Most of us who are not Italian are probably familiar with just a dozen or so types of pasta - flat varieties, including capellini, spaghetti, linguine, tagliatelle, pappardelle and lasagne; a few shaped types, such as rigatoni, fusilli and penne; and filled pasta like ravioli and tortellini. That leaves several hundreds that we don't know about.
In the introduction to The Geometry of Pasta, Jacob Kenedy writes, "Pasta is different across Italy. In the poorer south, pastes of semolina and water are shaped by hand into chunky peasant forms. In south-central Italy, the same semolina dough is extruded by machine into simple long shapes and complex short ones, dried, packaged and sold. North and north-central Italy, far wealthier, use expensive egg yolks and refined flours to make exquisite golden-yellow marvels - silky ribbons and tiny stuffed shapes like fine jewellery. In the far north, cold and under the influence of Germany and Eastern Europe, white flour is often replaced by other starches - breadcrumb, chestnut, buckwheat and rye. The properties of each type of dough, the mechanics of each shape and the tastes and tradition of each region have determined also that an equal panoply of sauces exists, to match the requirements of the pasta and people's palates.

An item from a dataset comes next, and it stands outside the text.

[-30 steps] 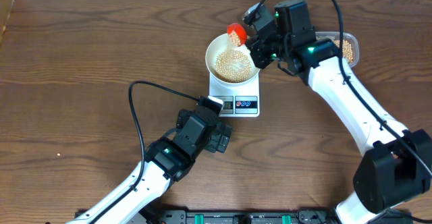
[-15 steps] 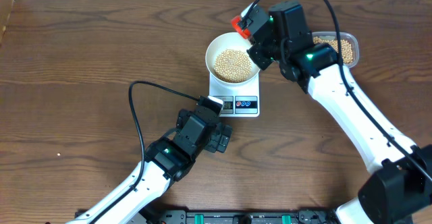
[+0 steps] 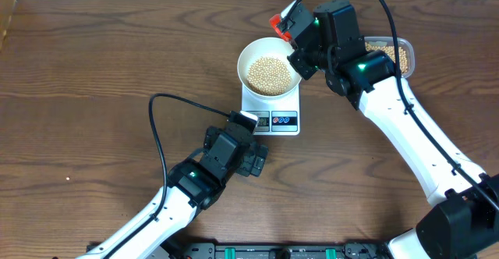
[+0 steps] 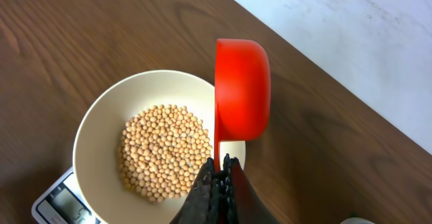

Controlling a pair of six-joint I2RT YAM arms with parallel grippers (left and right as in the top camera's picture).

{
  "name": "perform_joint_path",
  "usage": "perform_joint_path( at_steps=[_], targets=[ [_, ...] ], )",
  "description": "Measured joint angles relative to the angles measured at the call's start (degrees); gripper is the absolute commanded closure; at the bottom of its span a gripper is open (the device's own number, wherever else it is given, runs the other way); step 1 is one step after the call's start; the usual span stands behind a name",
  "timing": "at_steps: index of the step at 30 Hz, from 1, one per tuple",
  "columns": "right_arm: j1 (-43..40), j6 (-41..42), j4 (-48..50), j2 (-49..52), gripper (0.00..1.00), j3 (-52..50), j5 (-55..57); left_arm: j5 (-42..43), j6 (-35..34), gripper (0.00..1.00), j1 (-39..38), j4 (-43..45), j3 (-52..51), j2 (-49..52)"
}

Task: Scoop item into bowl and weigh 50g on scale

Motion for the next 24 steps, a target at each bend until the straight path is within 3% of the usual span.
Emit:
perform_joint_path(
  at_steps=[14, 24],
  targets=[
    [-0.4, 5.4, 1.6, -0.5, 0.99, 0.0, -0.3, 0.0, 0.0, 0.02, 0.0, 0.0, 0.0, 0.0],
    [-4.0, 8.3, 1.6, -1.8, 0.99, 0.0, -9.4, 0.0, 0.0, 0.02, 0.0, 0.0, 0.0, 0.0]
  ],
)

"The diversity is true at every level. From region to region, the same pasta is cooked with a different sauce. Oily sauces to coat, light ones to dress, rich ones to enhance and impress, fresh ones to lighten, and all to enjoy. From town to town, the same sauce with differing ingredients. From door to door, the same ingredients in differing proportions and to different effect, each cook convinced their method is the best, the only correct way."
There's a pasta that resembles butterflies (farfalle) and, the writers advise, is good with light vegetable sauces. Lumache (snails) are crimped so they're partially closed, "better to hold the sauce once it gets into the pasta". It's possible tortellini was created to resemble a beautiful woman's bellybutton.

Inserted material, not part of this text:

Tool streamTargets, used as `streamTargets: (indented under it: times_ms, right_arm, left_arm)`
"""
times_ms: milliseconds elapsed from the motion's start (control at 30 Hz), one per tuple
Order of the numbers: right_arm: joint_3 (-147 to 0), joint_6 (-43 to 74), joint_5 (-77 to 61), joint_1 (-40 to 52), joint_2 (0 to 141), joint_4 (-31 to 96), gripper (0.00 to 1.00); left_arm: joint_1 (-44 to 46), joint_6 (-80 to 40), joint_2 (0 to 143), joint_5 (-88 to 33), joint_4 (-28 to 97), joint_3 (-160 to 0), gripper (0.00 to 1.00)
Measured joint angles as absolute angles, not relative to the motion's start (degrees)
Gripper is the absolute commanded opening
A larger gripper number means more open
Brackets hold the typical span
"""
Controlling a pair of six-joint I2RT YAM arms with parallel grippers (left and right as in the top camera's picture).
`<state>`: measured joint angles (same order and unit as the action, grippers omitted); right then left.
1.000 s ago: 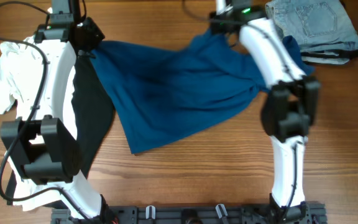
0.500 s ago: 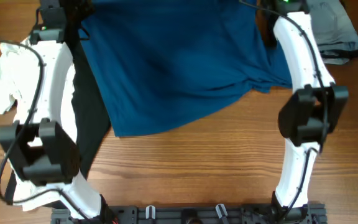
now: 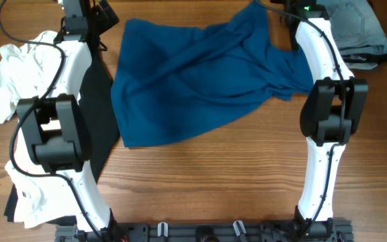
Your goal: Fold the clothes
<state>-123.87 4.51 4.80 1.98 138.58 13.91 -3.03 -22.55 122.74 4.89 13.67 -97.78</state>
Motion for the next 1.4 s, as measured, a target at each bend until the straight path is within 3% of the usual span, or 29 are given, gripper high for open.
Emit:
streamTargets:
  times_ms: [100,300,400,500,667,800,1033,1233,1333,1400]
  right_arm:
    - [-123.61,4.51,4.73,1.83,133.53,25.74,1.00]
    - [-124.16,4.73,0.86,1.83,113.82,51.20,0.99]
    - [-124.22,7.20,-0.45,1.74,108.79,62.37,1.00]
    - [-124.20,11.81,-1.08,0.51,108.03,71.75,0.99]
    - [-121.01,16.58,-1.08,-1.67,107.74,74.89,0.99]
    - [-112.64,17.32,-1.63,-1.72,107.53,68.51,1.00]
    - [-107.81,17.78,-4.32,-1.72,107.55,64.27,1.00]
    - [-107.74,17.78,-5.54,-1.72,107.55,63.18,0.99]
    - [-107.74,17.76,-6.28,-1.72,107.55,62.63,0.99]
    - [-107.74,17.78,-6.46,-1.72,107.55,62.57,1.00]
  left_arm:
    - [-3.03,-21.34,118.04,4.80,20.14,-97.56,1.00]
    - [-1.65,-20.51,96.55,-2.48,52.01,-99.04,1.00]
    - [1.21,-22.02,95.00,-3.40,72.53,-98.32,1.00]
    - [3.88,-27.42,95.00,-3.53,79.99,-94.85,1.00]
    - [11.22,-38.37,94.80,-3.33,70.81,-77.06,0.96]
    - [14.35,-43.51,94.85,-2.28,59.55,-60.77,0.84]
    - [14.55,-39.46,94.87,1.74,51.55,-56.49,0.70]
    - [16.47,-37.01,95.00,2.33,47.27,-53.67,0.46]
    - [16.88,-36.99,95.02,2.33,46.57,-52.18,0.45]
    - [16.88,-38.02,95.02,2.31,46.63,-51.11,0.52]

Of course, the authors don't expect us to have hundreds of shapes of pasta on our kitchen shelves, and if you don't have the particular one that a recipe calls for, they give alternatives.
Recipes given for sauces with suggested pastas include bigoli with anchovy sauce; farfalle with smoked salmon, asparagus and cream; gnocchi with sausage sauce; lasagne alla Bolognese; lumache with snail sauce; orzo salad with prawns; spinach and ricotta ravioli; and spaghetti with tomato sauce.